**THE PROBLEM**
In how many lines of the listing below does "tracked" appear? Give only the figure.

============================================================

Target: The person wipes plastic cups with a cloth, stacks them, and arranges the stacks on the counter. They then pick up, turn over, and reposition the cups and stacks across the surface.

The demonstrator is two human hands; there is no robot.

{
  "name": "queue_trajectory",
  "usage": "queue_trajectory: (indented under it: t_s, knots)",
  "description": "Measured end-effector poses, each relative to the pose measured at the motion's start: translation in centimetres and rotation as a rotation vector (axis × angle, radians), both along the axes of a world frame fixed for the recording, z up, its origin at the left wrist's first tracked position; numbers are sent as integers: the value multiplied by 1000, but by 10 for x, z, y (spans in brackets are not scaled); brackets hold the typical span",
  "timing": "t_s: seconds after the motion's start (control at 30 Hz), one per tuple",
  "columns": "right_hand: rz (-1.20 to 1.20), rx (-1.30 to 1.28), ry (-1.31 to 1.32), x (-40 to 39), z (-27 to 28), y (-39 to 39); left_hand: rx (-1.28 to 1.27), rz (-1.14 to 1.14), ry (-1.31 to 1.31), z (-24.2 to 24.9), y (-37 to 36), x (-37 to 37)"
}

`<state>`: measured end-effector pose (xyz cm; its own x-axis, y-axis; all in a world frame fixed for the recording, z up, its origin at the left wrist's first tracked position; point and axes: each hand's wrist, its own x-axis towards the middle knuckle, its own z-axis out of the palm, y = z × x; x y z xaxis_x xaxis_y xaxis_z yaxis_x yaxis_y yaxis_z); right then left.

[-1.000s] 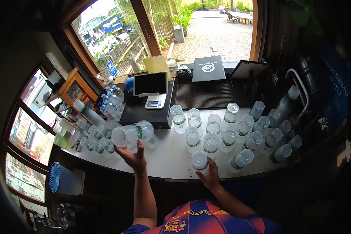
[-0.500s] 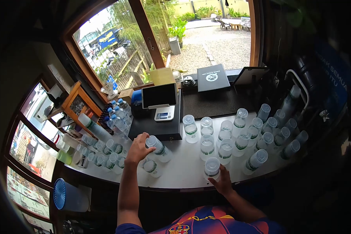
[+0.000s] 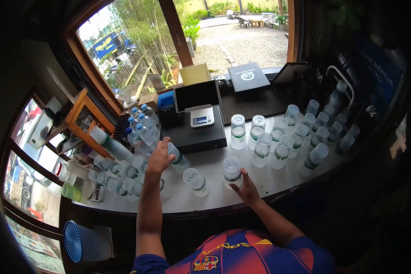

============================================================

**SOLUTION TO THIS TASK**
2